DAVA : İtirazın İptali (Haksız Eylemden Kaynaklanan Zarar Nedeniyle)
DAVA TARİHİ : 23/07/2018
KARAR TARİHİ : 19/10/2021
KARARIN YAZILDIĞI TARİH : 09/12/2021
Mahkememizde görülmekte olan davanın yapılan açık yargılaması sonunda,
GEREĞİ DÜŞÜNÜLDÜ:
Davacı dava dilekçesinde özetle; müvekkili ile davalının, bedeli …… ’nce karşılanmak üzere ihtiyaç sahiplerine tedarik edilecek tekstil ürünlerinin sağlanması ve dağıtımı konusunda ticari nitelikte bir ortaklığa giriştiklerini, davalı, müvekkiline bu ortaklıktan kaynaklı ödeme yerine geçmek üzere 20.03.2012 tarihli 51.000.00TL bedelli çeki verdiğini, davalının bu çeki tekrar ele geçirmek üzere bir plan yaptığını ve çekin tahsil edileceği banka şubesi önünde çek karşılığını nakit ödeyeceğine dair müvekkiline güvendirdiğini, müvekkilinin parayı almadan çeki vermek istememesi üzerine müvekkiline hakaret ve küfür ve tehditler savurarak saldırdığını, onu darp ederek çeki almaya çalıştığını, bu taarruzu neticesinde çekin ancak bir parçasını alabildiğini, vaki saldırı üzerine davalı hakkında suç duyurusunda bulunulduğunu, hakkında yapılan yargılama neticesinde Bakırköy …… Asliye Ceza Mahkemesi ……. E. sayılı dosyasından hakaret ve yaralama suçlarından ceza tayini cihetine gidildiğini, bu karar kesinleştiğini, ancak resmi belgeyi bozmak suçundan verilen ceza senet yağması suçunun unsurları bakımından üst mahkeme olan Bakırköy …. Ağır Ceza Mahkemesi’nin …… Sayılı dosyada tartışılarak burada da resmi belgeyi bozmak suçundan ceza tayini cihetine gidildiğini. Bu karar halen vaki temyiz başvuruları üzerine halen Yargıtay’da olduğunu, neticede davalı hakkında yapılan yargılama neticesinde özellikle hakkında kesinleşen yaralama ve hakaret suçları sebebi ile davalının müvekkile olan borcunun sabit hale geldiğini, halen de ödeme yapılmadığını, tüm bu nedenlerle davanın kabulüne, takibin devamına, %20 den aşağı olmamak kaydı ile hesaplanacak inkar tazminatı ile tüm yargılama giderleri ile vekalet ücretinin davalı üzerinde bırakılmasını vekaleten talep etmiştir.

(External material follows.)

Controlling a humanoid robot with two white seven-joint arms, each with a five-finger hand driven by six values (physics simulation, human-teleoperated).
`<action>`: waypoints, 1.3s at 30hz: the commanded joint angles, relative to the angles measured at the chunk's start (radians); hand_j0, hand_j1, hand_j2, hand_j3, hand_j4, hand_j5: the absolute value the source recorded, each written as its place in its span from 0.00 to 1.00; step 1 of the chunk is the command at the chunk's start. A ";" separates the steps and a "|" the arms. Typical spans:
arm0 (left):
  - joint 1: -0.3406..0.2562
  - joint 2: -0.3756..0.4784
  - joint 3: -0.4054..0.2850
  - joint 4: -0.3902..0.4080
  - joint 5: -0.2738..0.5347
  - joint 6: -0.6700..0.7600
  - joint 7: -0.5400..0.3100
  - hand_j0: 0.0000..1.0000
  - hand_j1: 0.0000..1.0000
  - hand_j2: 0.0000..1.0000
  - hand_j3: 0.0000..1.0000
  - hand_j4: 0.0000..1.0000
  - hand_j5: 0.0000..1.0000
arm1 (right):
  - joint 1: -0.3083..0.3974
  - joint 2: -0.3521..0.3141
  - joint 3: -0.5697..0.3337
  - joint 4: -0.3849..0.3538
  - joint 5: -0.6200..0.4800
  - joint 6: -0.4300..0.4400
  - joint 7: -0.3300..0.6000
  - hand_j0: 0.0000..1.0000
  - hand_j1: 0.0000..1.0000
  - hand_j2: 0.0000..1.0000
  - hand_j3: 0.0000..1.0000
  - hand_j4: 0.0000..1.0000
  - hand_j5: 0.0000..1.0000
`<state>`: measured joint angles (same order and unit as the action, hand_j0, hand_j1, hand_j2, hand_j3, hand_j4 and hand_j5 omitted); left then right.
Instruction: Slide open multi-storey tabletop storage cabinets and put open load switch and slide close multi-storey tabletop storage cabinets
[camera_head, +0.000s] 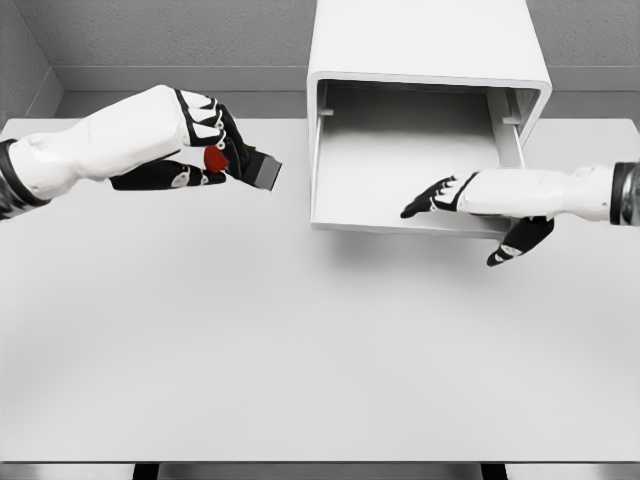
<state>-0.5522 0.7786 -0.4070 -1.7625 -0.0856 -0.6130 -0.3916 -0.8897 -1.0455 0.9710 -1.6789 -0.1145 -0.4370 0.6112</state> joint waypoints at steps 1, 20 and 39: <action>0.000 0.001 0.000 0.000 0.006 0.002 -0.003 0.38 0.38 0.38 0.38 0.38 0.38 | 0.000 -0.002 0.012 -0.002 -0.004 -0.011 0.000 1.00 1.00 1.00 1.00 1.00 1.00; -0.123 -0.140 -0.056 0.001 -0.020 0.002 -0.046 0.39 0.39 0.39 0.39 0.39 0.39 | 0.002 -0.044 0.026 -0.007 -0.002 -0.174 0.000 1.00 1.00 1.00 1.00 1.00 1.00; -0.232 -0.381 -0.153 0.098 -0.255 0.002 -0.116 0.40 0.40 0.40 0.40 0.40 0.40 | -0.009 -0.245 -0.071 0.013 -0.114 -0.174 0.000 1.00 1.00 1.00 1.00 1.00 1.00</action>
<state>-0.7869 0.4135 -0.5543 -1.6835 -0.3372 -0.6138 -0.5067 -0.8989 -1.2868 0.9026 -1.6676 -0.2209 -0.6136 0.6113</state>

Davalı vekili cevap dilekçesinde özetle; Davacının itirazın iptali davası için öngörülen 1 yıllık hak düşürücü dava açma süresine riayet etmediğini, alacaklının takip talebinde dayandığı belgeye istinaden itirazın iptali davası açabileceğini, takipte dayanılmayan belgenin bu davada ispat vasıtası olarak kullanılamayacağını, alacaklının takip talebinde takip dayanağını 51.000-TL bedelli çek olduğunu belirtmişse de; dayanak belgenin çek vasfına haiz olmadığını, alacağın sebebinin takip dayanağı belge (çek) değil bu çekin de düzenlenmesine sebebiyet veren ticari ortaklık olduğu iddiasının ispatlanmasının talil niteliğinde olduğunu ve davacı üzerinde olduğunu, davacı ile müvekkilinin arasında herhangi ticari bir iş ilişki olmadığını dolayısıyla, davacının dayandığı iş ortaklığına ait alacak olarak nitelendirdiği iş bu mesnetsiz davanın reddini, % 20’den az olmamak üzere kötüniyet tazminatına karar verilmesini talep etmiştir.

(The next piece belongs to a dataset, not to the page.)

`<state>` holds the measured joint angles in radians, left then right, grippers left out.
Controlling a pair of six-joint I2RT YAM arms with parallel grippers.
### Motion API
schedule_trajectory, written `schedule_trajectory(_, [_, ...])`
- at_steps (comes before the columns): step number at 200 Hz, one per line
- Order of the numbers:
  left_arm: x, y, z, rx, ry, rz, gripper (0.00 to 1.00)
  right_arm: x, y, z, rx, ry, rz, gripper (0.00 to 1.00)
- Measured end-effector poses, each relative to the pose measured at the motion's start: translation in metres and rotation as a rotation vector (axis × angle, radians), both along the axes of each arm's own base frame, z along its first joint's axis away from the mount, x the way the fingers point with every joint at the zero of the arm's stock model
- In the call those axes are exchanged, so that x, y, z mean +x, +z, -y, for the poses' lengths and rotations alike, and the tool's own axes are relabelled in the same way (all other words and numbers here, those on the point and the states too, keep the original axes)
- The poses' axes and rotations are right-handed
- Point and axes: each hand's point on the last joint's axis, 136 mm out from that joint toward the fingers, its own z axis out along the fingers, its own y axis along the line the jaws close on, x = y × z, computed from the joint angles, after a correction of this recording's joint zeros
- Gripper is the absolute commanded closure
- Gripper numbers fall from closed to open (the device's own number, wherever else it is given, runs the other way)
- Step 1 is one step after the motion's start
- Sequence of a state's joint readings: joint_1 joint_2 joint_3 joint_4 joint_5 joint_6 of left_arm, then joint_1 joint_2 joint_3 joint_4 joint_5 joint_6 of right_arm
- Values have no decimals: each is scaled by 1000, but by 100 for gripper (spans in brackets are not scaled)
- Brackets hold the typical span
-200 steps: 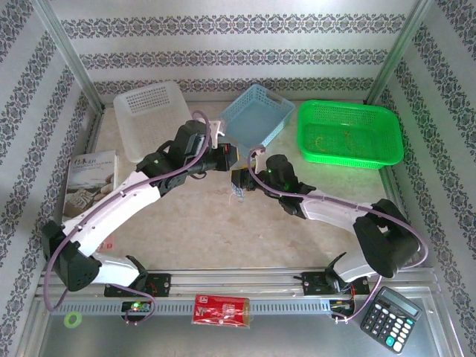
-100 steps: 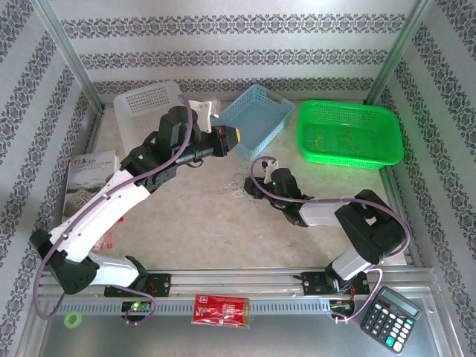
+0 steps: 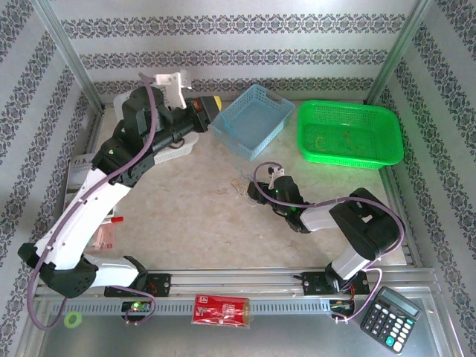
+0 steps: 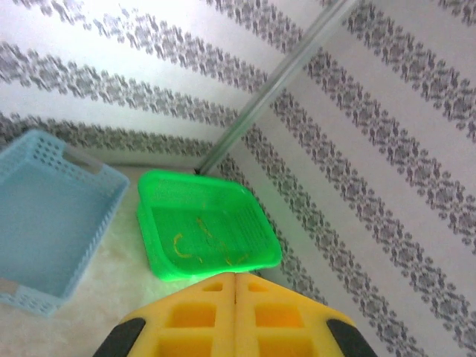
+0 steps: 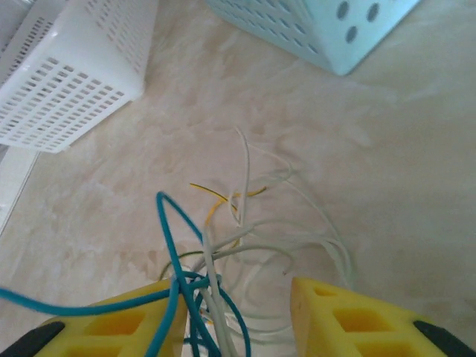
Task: Untangle the cables
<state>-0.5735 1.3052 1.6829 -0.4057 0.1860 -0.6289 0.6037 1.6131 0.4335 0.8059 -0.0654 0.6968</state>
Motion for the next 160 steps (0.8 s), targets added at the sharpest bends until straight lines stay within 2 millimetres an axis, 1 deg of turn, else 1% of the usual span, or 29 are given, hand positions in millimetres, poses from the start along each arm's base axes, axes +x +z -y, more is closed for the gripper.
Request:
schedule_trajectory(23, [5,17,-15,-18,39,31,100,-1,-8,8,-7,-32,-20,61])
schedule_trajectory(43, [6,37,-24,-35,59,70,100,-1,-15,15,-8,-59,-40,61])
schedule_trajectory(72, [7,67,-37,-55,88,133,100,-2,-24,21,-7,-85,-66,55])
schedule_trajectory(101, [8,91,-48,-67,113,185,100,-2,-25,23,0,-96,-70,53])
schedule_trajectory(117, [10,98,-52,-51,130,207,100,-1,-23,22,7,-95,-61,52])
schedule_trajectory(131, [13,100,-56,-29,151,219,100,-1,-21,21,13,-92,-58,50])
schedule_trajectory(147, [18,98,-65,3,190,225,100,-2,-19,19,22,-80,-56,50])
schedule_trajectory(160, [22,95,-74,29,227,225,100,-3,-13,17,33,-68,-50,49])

Küçükçekmece ……. Asliye Hukuk Mahkemesinin ……. esas sayılı dosyasından verilen 16/03/2021 tarihli görevsizlik kararı üzerine dosya Mahkememize 28/05/2021 tarihinde tevzi edilmiş, ……. esas üzerinden yargılamaya devam edilmiştir.

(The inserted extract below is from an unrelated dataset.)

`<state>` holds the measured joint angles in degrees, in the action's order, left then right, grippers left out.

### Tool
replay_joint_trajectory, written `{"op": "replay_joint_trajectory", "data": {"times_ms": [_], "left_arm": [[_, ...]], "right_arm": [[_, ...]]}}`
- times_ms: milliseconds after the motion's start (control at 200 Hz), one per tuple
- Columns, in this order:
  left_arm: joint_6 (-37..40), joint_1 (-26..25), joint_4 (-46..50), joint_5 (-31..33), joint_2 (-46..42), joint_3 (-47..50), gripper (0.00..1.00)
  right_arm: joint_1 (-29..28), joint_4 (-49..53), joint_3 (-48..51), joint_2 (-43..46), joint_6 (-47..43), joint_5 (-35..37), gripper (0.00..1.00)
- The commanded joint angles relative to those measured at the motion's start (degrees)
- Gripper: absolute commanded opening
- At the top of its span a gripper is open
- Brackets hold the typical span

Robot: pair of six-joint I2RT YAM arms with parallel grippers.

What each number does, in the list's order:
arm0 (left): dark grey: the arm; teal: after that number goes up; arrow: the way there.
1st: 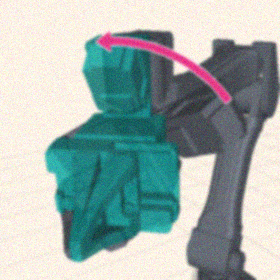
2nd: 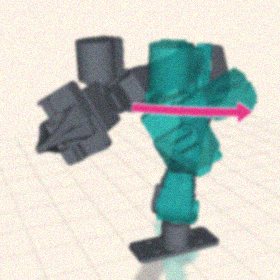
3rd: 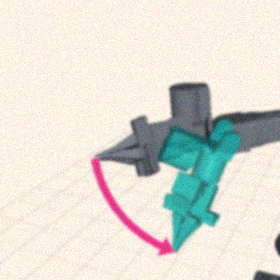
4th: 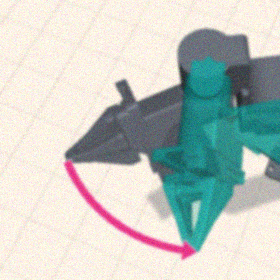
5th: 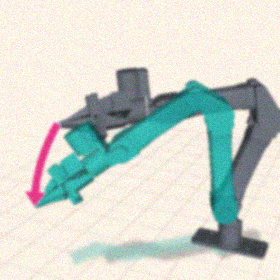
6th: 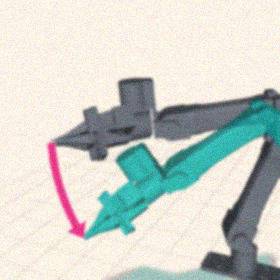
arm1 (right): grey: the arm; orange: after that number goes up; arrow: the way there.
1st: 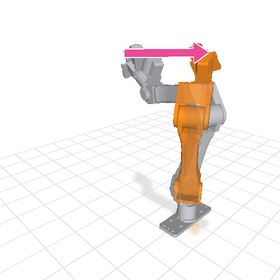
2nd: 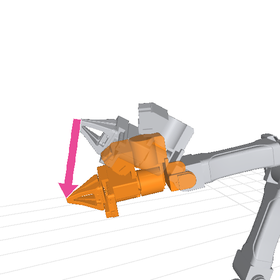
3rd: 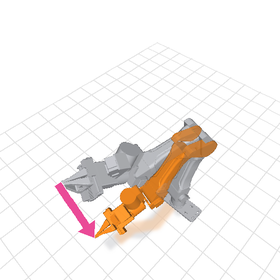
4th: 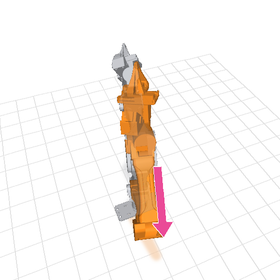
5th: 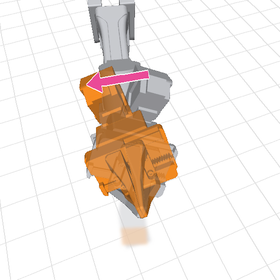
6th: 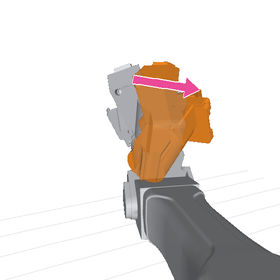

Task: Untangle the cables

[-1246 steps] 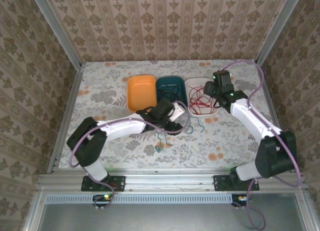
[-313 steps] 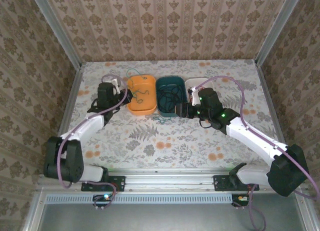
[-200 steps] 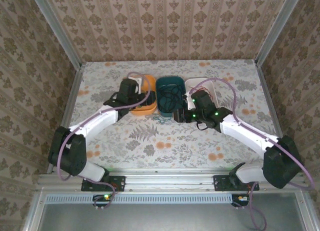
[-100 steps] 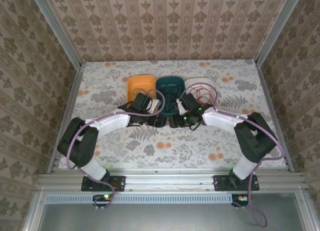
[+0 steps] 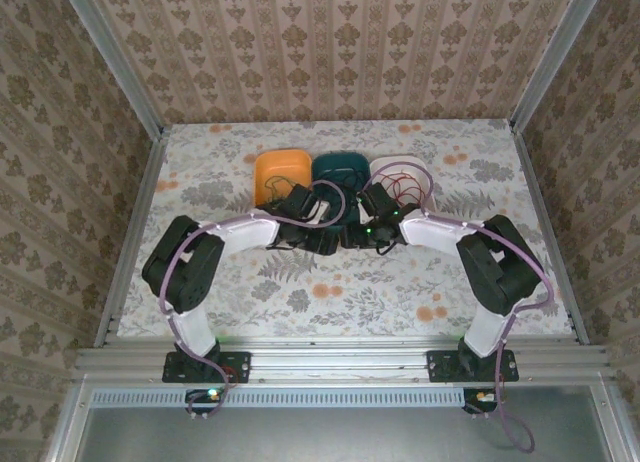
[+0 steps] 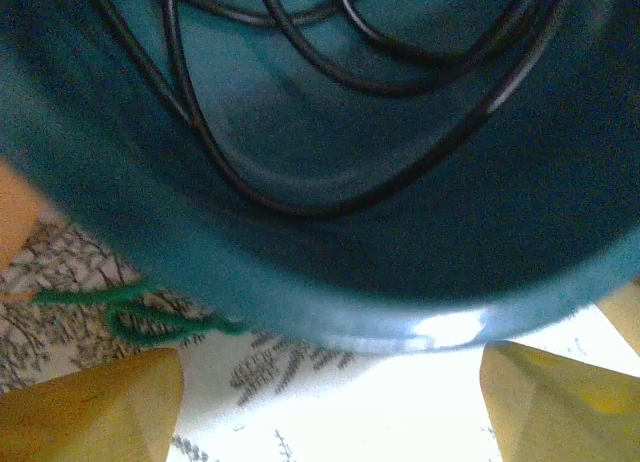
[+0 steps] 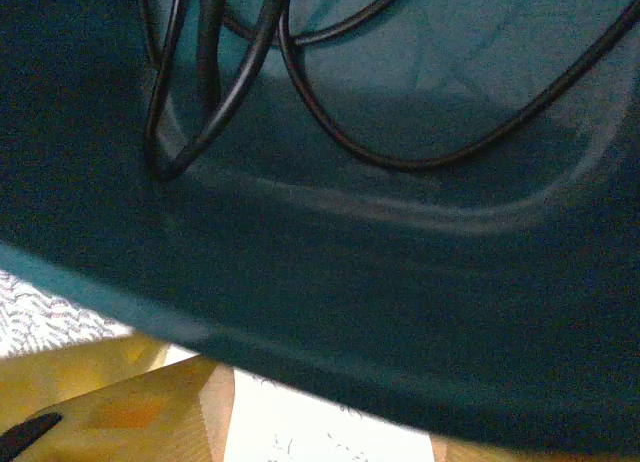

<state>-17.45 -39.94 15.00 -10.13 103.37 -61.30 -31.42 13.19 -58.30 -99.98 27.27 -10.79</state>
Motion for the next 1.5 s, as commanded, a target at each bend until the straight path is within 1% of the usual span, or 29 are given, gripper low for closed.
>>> {"op": "replay_joint_trajectory", "data": {"times_ms": [0, 145, 240, 390, 545, 680, 750, 870, 965, 1060, 1155, 1275, 1365, 1420, 1440, 1495], "left_arm": [[0.4, -1.07, -0.45, 7.34, 2.21, -2.24, 0.73], [-2.34, -2.37, -3.05, 11.04, 3.47, -2.0, 0.63], [-1.42, -3.58, -2.26, 11.88, 4.25, -2.77, 0.54], [2.78, -5.2, -0.44, 10.87, 3.88, -3.49, 0.28], [5.18, -5.39, 1.17, 7.45, 2.1, -2.21, 0.0], [6.2, -5.41, 0.86, 3.32, -2.78, 1.19, 0.0], [6.2, -5.4, 0.13, 0.4, -6.06, 3.06, 0.0], [5.06, -5.08, 0.3, -2.58, -10.54, 4.54, 0.0], [3.31, -3.67, 1.63, -5.59, -12.08, 4.2, 0.0], [1.42, -1.49, 2.13, -10.39, -12.7, 3.9, 0.0], [-0.24, 1.17, 0.35, -16.62, -14.02, 4.93, 0.0], [-0.44, 3.37, -4.02, -22.02, -17.63, 8.0, 0.0], [-0.39, 4.4, -7.05, -25.73, -20.33, 10.09, 0.0], [-0.32, 4.69, -8.45, -26.34, -21.74, 11.11, 0.0], [-0.3, 4.7, -8.96, -28.01, -22.32, 11.46, 0.0], [-0.28, 4.7, -10.11, -28.23, -23.63, 12.35, 0.0]], "right_arm": [[-0.13, -0.59, 1.87, 4.36, 0.46, -0.21, 0.53], [0.13, 0.01, 3.73, 6.61, -0.45, -0.55, 0.53], [0.13, 0.45, 4.68, 7.89, -0.98, -0.64, 0.53], [0.22, 0.95, 5.95, 9.61, -1.67, -0.99, 0.52], [0.13, 0.38, 7.3, 11.07, -2.17, -2.14, 0.52], [-0.04, -1.54, 8.27, 12.26, -3.42, -6.68, 0.52], [-0.49, -2.02, 7.58, 12.12, -4.59, -10.21, 0.52], [-1.9, -2.14, 5.91, 11.24, -6.73, -14.79, 0.51], [-2.84, -2.35, 4.92, 11.47, -7.87, -17.34, 0.51], [-3.12, -3.28, 4.76, 12.68, -7.83, -18.94, 0.52], [-3.04, -4.75, 5.28, 14.37, -6.68, -18.36, 0.52], [-2.29, -7.45, 6.76, 16.27, -4.44, -17.47, 0.52], [-0.51, -11.19, 7.97, 17.14, -1.35, -20.24, 0.51], [0.48, -13.46, 8.29, 17.27, 0.59, -22.51, 0.5], [0.77, -14.2, 8.37, 17.36, 1.25, -23.47, 0.49], [1.33, -16.14, 8.38, 17.53, 2.84, -25.68, 0.49]]}}
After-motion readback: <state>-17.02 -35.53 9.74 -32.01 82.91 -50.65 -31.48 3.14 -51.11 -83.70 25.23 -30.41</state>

DELİLLER : Küçükçekmece ……. İcra Müdürlüğü’nün ……. esas sayılı takip dosyası, Bakırköy …… Ağır Ceza Mahkemesi …… Esas ……. Karar sayılı dosyası, Bakırköy …… Asliye Ceza Mahkemesi’nin …… Esas sayılı dosyası, Banka müzekkere cevabı, İTO ve GİB’e yazılan müzekkere cevapları, tüm dosya kapsamında toplanan deliller.
DELİLLERİN DEĞERLENDİRİLMESİ VE GEREKÇE :
Dava, davacının çekten kaynaklı alacağının tahsili için davalı aleyhine giriştiği icra takibine vâki itirazın İİK’nun 67. maddesi gereğince iptali ile takibin devamına ve icra inkâr tazminatı istemine ilişkindir.
Küçükçekmece ….. İcra Müdürlüğü’nün …… esas sayılı takip dosyası incelendiğinde; davacı şirketin davalı aleyhinde dayanak 51.000,00 TL çek alacağı, 153,00 TL komisyon alacağı, 2.550,00 TL karşılıksız çek tazminatı alacağı ve 148,81 TL işlemiş faiz olarak toplam 53.851,81 TL asıl alacak ile asıl alacağa takip tarihinden itibaren yıllık %17,75 TL faizi ile birlikte tahsili için faturaya dayalı olarak ilamsız icra takibine geçildiği, borçluya ödeme emrinin tebliği üzerine borçlunun süresinde, borca itiraz ederek takibin durmasına sebebiyet verdiği, İcra Müdürlüğü’nce takibin durdurulmasına karar verildiği, bu kararın alacaklıya tebliğ edilmediği, davanın yasal bir yıllık süre içerisinde açıldığı anlaşılmıştır.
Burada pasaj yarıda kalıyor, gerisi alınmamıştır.